**About this exercise**
Below are records; quote them exactly from the first line through the line that contains "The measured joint".

── Information shown

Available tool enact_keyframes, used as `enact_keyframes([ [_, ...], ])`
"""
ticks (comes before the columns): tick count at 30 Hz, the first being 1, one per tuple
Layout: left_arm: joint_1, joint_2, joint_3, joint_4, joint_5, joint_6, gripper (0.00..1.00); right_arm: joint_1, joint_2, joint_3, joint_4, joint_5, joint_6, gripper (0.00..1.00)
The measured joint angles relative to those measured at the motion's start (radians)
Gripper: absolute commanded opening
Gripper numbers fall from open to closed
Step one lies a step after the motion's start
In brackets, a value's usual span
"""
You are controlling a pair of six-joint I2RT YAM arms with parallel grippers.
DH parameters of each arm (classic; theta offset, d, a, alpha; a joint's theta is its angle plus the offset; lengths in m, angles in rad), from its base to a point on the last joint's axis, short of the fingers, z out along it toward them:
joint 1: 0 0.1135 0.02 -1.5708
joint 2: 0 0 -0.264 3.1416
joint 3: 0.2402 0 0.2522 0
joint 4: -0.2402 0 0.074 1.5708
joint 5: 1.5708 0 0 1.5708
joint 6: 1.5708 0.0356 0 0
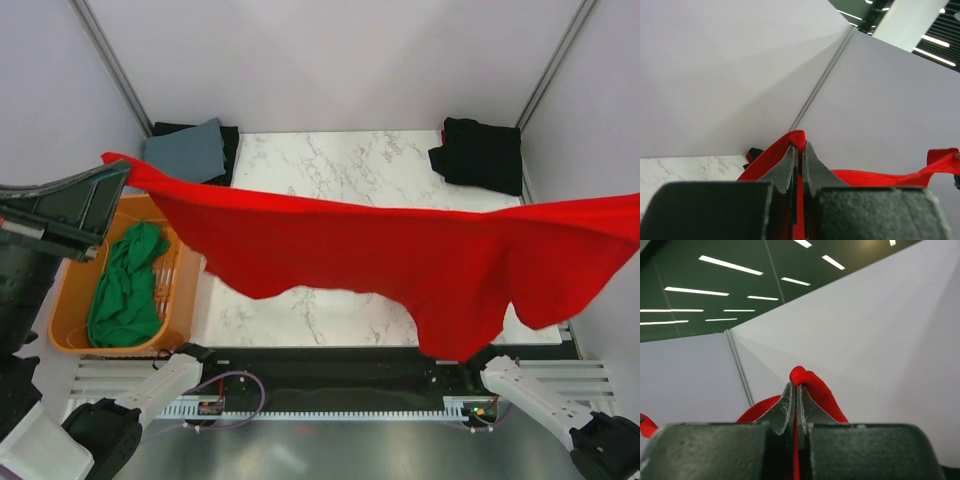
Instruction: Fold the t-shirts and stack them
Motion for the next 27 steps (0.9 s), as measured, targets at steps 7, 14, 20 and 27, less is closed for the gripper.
enact_keyframes([
  [7, 0.006, -0.062, -0.006, 0.079, 0.056, 0.022, 0.02, -0.078, 0.010, 0.126, 0.011, -0.113, -0.062, 0.00],
  [14, 0.008, -0.013, -0.031, 0.071, 0.038, 0.034, 0.02, -0.175, 0.105, 0.212, 0.005, -0.082, -0.137, 0.00],
  [20, 0.015, 0.150, -0.171, 0.039, -0.094, 0.044, 0.02, -0.175, 0.331, 0.002, 0.037, 0.032, -0.181, 0.00],
  [27, 0.175, 0.496, -0.531, 0.141, -0.109, 0.038, 0.02, -0.213, 0.954, -0.235, 0.143, 0.089, -0.179, 0.10],
])
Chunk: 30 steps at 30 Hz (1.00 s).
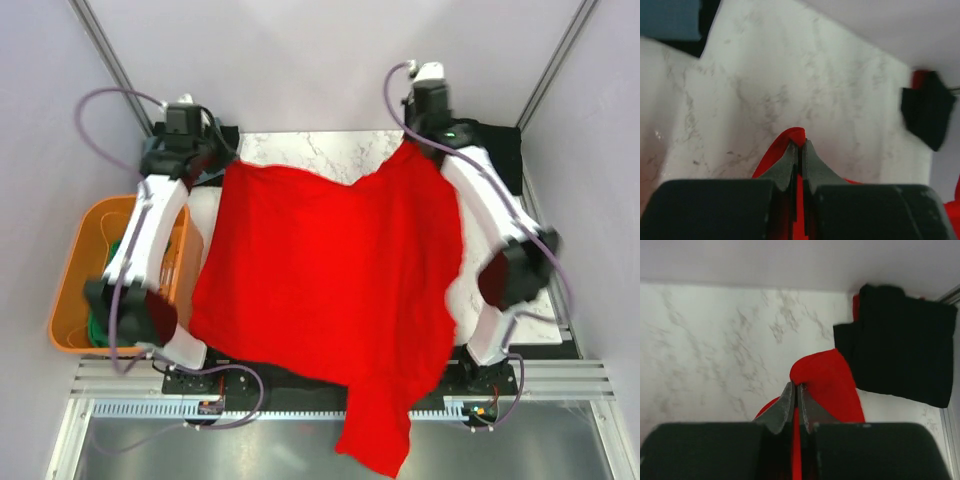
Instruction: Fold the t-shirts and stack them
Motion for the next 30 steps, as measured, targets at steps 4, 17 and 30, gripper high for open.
enact_keyframes([
  [4, 0.066, 0.328, -0.041, 0.015, 0.044, -0.009, 0.64, -0.035, 0.427, 0.180, -0.090, -0.021, 0.023, 0.98],
  [17, 0.066, 0.189, -0.213, 0.024, 0.094, 0.000, 0.85, -0.043, -0.108, -0.389, -0.029, -0.115, 0.199, 0.98],
  [30, -0.055, 0.059, -0.625, 0.179, 0.161, 0.007, 0.80, -0.075, 0.031, -0.678, -0.025, -0.380, 0.331, 0.98],
])
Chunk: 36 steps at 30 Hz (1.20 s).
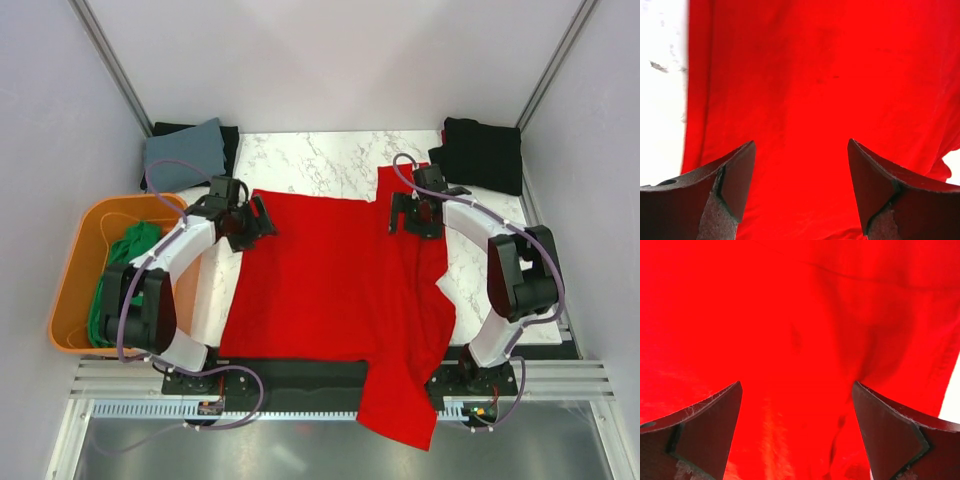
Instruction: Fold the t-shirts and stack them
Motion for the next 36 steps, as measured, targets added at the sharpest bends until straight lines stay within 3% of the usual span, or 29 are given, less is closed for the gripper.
enact_keyframes([
  [15, 0.037, 0.173, -0.070, 0.144, 0.002, -0.003, 0.78, -0.237, -0.008, -0.151, 0.101, -0.070, -0.044, 0.98],
  [26, 0.076, 0.130, -0.106, 0.154, -0.042, -0.018, 0.77, -0.182, 0.050, -0.003, 0.005, 0.131, -0.137, 0.98],
  [31, 0.074, -0.001, -0.128, 0.096, -0.069, -0.023, 0.77, -0.083, -0.017, 0.058, -0.007, 0.055, -0.102, 0.98],
  [36, 0.061, 0.005, 0.017, 0.084, -0.079, -0.016, 0.77, -0.055, -0.028, 0.117, -0.002, 0.000, -0.047, 0.98],
])
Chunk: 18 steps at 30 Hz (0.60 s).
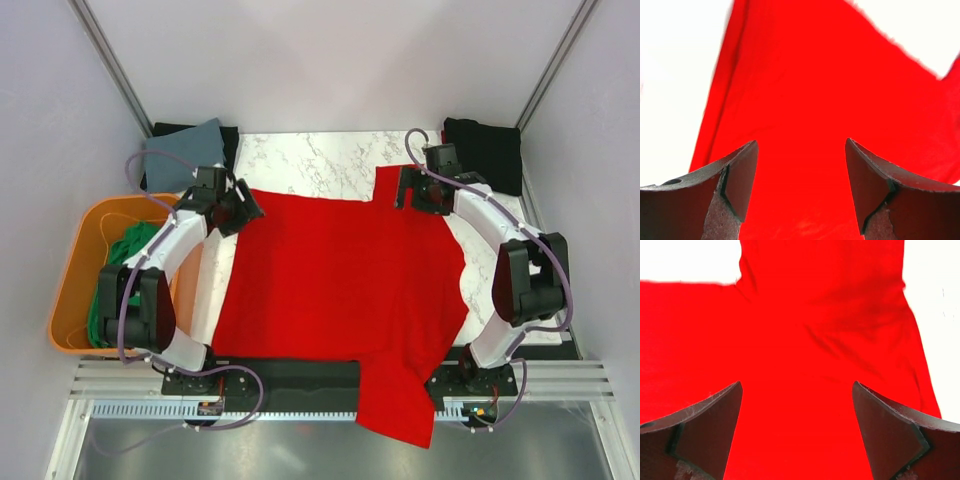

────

**Response area**
Available tool enact_keyframes, used as `enact_keyframes([ [_, ...], ])`
"""
ticks (comes before the columns): tick count at 30 Hz, the first being 1, one per tuple
Layout: left_arm: joint_1, joint_2, joint_3, joint_4, joint_5, joint_6, gripper (0.00..1.00); right_arm: joint_1, joint_2, joint_3, joint_4, joint_5, joint_6, gripper (0.00..1.00)
The measured joint angles relative to those measured at the motion's start (radians)

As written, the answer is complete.